Il m’a jeté un regard noir mais se leva finalement à contrecoeur. En prenant Lily dans ses bras, je pouvais voir la fatigue sur son visage, les cernes sous ses yeux.
C’était une petite victoire, mais une victoire tout de même.
À la fin de la semaine, Dave n’était plus qu’un débris humain. Il s’énervait pour un rien avec les enfants, sa patience totalement épuisée.
« Scarlett, je ne sais pas ce qui se passe, mais je suis à bout. J’entends des bruits, et je suis épuisé. »
J’ai mordu ma lèvre, partagée entre la culpabilité et une étrange satisfaction.
« Dave, il faut qu’on parle », ai-je dit, ma voix ferme, mais empreinte de tout le poids des dernières nuits.
Il m’a fixée, les yeux rouges et fatigués. « De quoi ? Dis-le-moi. »
« Dave, ces bruits que tu entends ? Les pleurs du bébé, le moustique, l’alarme incendie… ils n’étaient pas réels. Je les diffusais dans ton casque », ai-je avoué, mon cœur battant fort dans ma poitrine.
Ses yeux se sont écarquillés avant de se fermer de colère.
« C’est toi qui as fait ça ? Pourquoi tu ferais une chose pareille ? »
« Parce que je me noie ici ! » ai-je répondu, la voix tremblante. « Chaque nuit, je suis là à calmer Lily pendant que toi, tu dors. Je me sens tellement seule, Dave. J’avais besoin que tu comprennes ce que je vis. »
Il s’est levé, les poings serrés. « Alors, tu as décidé de me torturer ? Quelle idée folle, Scarlett. »
Des larmes ont roulé sur mes joues. « Je ne savais plus quoi faire. Je suis épuisée aussi. J’avais besoin que tu vois à quel point c’est difficile pour moi. J’avais besoin que tu sois là pour moi, qu’on soit une équipe. »
Après un long moment, il m’a regardée, son visage mélangeant colère et confusion. Puis, lentement, la colère s’est dissipée, remplacée par une expression plus douce.
« Scarlett, je suis désolé. J’étais tellement dans ma propre bulle que je n’ai pas vu à quel point tu souffrais. »
J’ai hoché la tête, essuyant mes larmes. « Je ne dis pas que c’était bien ce que j’ai fait, mais j’étais désespérée. J’ai vraiment besoin de toi, Dave. J’ai besoin que nous soyons ensemble dans tout ça. »
Il a soupiré, passant une main dans ses cheveux. « Je comprends maintenant.

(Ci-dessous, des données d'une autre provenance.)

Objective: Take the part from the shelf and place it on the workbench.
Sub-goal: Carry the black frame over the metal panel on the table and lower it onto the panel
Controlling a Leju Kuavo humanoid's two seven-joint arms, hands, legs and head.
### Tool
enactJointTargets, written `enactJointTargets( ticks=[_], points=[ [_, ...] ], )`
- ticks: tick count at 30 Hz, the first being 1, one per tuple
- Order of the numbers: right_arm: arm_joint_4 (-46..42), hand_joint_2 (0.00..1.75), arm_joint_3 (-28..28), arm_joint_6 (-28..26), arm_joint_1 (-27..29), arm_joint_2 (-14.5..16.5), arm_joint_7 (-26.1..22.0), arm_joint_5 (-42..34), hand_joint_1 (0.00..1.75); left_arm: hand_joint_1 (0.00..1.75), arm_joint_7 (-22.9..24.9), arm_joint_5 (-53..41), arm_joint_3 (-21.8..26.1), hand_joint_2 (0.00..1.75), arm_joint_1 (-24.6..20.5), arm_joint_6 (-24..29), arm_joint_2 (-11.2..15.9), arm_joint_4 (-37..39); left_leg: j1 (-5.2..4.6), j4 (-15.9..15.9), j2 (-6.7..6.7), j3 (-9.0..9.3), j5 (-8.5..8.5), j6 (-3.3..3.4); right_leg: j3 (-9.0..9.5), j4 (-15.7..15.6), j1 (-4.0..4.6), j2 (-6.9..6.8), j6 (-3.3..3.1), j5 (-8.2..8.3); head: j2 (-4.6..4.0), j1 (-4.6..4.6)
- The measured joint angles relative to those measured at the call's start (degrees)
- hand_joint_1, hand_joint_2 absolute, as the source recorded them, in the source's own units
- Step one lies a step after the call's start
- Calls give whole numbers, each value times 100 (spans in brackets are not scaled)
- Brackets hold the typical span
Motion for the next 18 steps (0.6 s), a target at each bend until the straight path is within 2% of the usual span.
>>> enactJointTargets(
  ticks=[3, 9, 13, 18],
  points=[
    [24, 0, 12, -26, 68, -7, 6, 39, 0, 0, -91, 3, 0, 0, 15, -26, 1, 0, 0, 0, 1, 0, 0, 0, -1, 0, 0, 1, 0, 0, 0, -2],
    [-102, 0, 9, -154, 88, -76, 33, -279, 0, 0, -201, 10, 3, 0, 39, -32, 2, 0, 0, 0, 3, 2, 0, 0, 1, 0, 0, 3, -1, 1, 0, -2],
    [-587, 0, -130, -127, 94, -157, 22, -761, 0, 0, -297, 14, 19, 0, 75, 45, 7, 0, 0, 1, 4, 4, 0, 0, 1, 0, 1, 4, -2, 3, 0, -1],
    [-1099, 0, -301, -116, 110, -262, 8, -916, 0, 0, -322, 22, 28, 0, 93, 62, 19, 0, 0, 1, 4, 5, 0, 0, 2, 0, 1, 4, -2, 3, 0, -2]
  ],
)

J’ai été égoïste. Je suis sincèrement désolé. »
Cette nuit-là, pour la première fois depuis longtemps, Dave est resté éveillé avec moi, de son propre gré. Il a bercé Lily, changé sa couche, et même réussi à la faire sourire.
C’était comme si un poids énorme s’était enfin levé de mes épaules. Je n’étais plus seule.